章自哲說,昨晚後半夜雨下得很大,哨兵見有部隊過來就上前盤問,對方的聯絡兵穿著的是國軍服裝,口令番號無一差錯,手持您的電文命令,說是到東邊設防阻止共軍突圍,他們的部隊以極快的速度過了一個多時辰,天快亮的時候哨兵發現不太對,這才與他們斷後的部隊交上了火……
那四聽完頹然地倒在椅子上,指著章自哲說:“你,你壞了我的大事了!”說完又像是對自己說,“這哪是什麼調虎離山,分明是暗度陳倉啊!”
章自哲臉色亮了一下說:“他們隨軍轉移的後方醫院被我們按住了,能動不能動的都被我們……”
“你覺得這也值得你表功嗎?”那四心情煩躁地打斷了他的話。
“不過……那五……”章自哲臉上又暗了下來,沒有敢說完。
“那五?那五怎麼了?”那四忙問。
“他……他在擔架上,被高政旗他……我已經讓人去請曹……齊大夫了,恐怕……”章自哲吞吞吐吐地說不完整。
“恐怕什麼?你給我把話說清楚了,少在這裏給我遮遮掩掩!”那四更急了。
“是!軍座,恐怕那五他今天都很難挺得過去,他是舊傷複發,傷得很重,高特派員又不讓送醫。我是特來向您報告的。”章自哲隻好實話實說,又故意把責任往高政旗身上推。
“混賬!他高政旗手也伸得太長了,來人,帶我去章團!”那四命令。
章自哲的一個團,和共軍的阻擊部隊幾十個人打了一清早,一個營死傷了大半,才聽到對方的陣地沒有了動靜,這才壯著膽縮頭縮腦的圍了上去,他們在死人堆裏發現了暈過去的那五,見他手裏握的是把短槍,像是個當官的,就把那五抬回了兵營想去領賞,可沒有想到沒有得到獎勵,還被章自哲臭罵了一頓。
這件事讓章自哲很作難,如果在戰場上那五被打死了,誰也怨不得誰,可現在不死不活地躺在自己的兵營,即便有些話那家不明著說,但心裏和自己結下的怨是少不了的,他在腦子裏急急轉了一陣子,就把那五的事推給了高政旗,他高政旗不是“太上皇”嗎?你有本事把這件事情擺平去!
其實高政旗也覺得棘手,要是換成了別人,他是絕對不會手軟的,可事後那軍長又會怎麼對待自己?所以他又把這事推到了曹盛才那裏,可曹盛才卻又遲遲沒有露麵。
那四見那五仍躺在擔架上奄奄一息,便向高政旗發火:“為什麼不趕快送醫?”
高政旗解釋說:“伊水城裏的條件有限,這就準備調車往洛陽城裏送。”
“不用調了,就用我的車。”那四說著就要讓司機過來,走了兩步又停了下來,回頭看了一眼高政旗又改變了主意,“不!就先在城裏治療,看情況再說。”

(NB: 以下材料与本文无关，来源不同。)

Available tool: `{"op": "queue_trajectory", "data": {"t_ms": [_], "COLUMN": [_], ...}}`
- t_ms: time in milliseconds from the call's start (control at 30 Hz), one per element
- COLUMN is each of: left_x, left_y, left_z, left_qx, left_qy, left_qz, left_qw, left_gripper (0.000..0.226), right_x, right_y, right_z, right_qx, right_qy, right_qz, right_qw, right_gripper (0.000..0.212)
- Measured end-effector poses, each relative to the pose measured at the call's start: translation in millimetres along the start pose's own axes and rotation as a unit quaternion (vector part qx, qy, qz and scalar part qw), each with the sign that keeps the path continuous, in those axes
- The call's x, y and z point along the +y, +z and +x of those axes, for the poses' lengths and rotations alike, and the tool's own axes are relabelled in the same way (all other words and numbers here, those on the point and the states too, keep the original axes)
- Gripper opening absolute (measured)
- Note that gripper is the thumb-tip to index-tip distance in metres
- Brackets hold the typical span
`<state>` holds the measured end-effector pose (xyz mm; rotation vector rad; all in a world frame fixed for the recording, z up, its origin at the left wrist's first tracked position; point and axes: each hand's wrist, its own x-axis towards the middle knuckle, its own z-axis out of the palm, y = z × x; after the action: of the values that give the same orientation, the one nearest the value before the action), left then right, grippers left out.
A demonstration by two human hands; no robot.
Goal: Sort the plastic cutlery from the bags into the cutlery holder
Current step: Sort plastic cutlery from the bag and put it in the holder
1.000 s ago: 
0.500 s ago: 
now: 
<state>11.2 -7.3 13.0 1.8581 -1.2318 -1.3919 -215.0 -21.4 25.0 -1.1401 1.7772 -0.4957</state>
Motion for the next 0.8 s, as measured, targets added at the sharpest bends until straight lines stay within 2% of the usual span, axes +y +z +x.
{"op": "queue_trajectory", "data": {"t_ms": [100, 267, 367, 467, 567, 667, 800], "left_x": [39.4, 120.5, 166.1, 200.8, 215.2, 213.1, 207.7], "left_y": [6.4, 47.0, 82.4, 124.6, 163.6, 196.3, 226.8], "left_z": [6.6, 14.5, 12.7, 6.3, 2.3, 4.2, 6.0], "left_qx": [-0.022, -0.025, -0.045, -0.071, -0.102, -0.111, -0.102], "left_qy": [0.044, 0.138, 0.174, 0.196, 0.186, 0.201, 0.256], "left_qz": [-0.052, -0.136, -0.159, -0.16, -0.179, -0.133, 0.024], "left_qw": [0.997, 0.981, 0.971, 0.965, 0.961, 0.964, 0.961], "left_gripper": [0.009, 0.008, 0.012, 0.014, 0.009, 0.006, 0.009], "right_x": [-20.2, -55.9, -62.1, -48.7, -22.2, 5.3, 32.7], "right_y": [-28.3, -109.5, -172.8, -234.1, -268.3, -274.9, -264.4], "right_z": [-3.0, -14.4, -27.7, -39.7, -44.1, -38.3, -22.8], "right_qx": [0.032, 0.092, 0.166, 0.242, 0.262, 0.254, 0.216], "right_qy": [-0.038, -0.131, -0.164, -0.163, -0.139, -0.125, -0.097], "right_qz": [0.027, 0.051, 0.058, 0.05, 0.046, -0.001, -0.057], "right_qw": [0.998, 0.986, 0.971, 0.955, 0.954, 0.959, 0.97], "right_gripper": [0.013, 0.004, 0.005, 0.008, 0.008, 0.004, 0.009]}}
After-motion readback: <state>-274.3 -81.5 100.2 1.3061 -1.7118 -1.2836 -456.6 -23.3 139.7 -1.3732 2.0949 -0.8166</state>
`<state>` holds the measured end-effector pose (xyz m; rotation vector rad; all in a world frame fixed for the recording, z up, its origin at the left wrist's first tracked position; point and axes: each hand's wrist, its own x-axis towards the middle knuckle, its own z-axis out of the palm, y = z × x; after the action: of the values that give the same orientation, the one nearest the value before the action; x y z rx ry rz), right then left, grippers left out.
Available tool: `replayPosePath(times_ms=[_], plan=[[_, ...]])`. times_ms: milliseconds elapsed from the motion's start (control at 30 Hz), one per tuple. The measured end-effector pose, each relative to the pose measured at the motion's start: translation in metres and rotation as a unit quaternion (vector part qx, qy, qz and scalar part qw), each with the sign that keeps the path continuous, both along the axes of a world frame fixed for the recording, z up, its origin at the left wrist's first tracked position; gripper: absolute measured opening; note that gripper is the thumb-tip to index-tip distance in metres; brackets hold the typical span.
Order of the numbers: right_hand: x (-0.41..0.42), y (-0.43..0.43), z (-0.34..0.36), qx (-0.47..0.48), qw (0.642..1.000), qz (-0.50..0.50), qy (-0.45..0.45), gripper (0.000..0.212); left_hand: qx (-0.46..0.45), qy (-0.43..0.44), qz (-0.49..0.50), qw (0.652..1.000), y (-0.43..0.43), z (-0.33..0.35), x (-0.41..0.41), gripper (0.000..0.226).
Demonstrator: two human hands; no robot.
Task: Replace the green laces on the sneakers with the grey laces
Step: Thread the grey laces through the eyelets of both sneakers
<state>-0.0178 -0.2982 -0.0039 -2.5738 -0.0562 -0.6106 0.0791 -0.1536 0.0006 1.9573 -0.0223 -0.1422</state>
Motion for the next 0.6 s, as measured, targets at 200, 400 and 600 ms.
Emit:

那四為什麼又不同意往洛陽送?是因為他信不過高政旗,中統的人什麼鬼點子都能想得出來,如果他半道上出個歪主意,或者直接送到洛陽上司那裏去邀功,豈不更耽誤事?還不如在自己的眼皮子底下看著穩當,不管怎麼說那五畢竟是自己的親弟弟,怎麼可以交給別人草草處理?再說五弟傷成這個樣子,再加上一路顛簸……總得讓他和爹見上一麵吧!便趕緊又讓他去叫齊德旺過來。